Enterprises run a large number of agents, and being able to choose which agent to run a query on is a complex and expensive task. Routers exist today that can handle O(10) agents, but what about O(1000). Salesforce has O(10000) agents and — in a future where agents seem poised to replace many jobs — organizations may come to rely on the orchestration of O(1,000,000) agents with O(100,000,000) prompts/day.

If we want a future driven by agents, with companies formed of agents, and to maximize performance/$ for inference, we need to solve the large-scale routing problem. The routing space is large and continuing to explode, and there exist no systems that can scale to the size that is needed.

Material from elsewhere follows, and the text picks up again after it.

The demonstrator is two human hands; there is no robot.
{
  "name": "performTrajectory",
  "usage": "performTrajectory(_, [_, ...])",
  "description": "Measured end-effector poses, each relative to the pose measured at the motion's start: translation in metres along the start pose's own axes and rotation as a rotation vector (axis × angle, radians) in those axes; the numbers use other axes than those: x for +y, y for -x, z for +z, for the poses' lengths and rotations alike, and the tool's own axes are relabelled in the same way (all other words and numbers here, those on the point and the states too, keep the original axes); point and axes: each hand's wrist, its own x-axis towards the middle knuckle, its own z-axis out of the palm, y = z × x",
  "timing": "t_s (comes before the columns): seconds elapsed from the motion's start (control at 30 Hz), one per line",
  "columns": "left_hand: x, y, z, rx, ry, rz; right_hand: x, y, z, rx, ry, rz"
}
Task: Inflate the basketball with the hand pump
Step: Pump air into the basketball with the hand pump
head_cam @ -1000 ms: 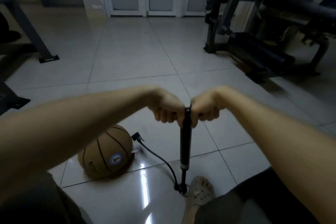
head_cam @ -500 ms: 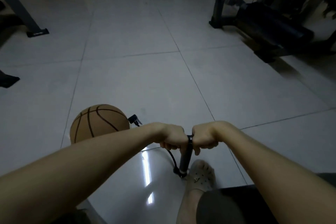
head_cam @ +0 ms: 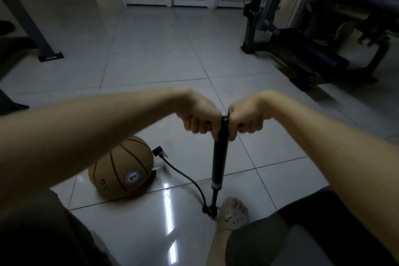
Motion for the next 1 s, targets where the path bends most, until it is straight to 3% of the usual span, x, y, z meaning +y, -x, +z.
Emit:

We develop a novel recommendation-system based algorithm for prompt routing, drawing inspiration from the TikTok algorithm

Fortunately, our team (check below) is adept at handling matching problems at scale. Taking inspiration from the recommendation system at TikTok, ConductorAI matches queries and routers through a two-stage embedding approach, learning prompt and agent embeddings from exploring the interaction between the two and without manual encoding or intensive processing of either. Check out the technical details in our slides!

ConductorAI: 66x cost savings, 4x latency reduction, better than any single AI model, and exponentially better performance with many agents

ConductorAI provides unheard of speed and cost reduction at reasonable accuracy for an agent-driven future. Conductor implicitly learns a mapping between a semantic-embedding space and an agentic-embedding space, where coordinates correspond to features such as problem difficulty, tools required, and context that may be relative when deciding between agents. Additionally, adding agents to the system requires no hard-coded rules or descriptions, Conductor can naturally learn agent embeddings that exceed human performance.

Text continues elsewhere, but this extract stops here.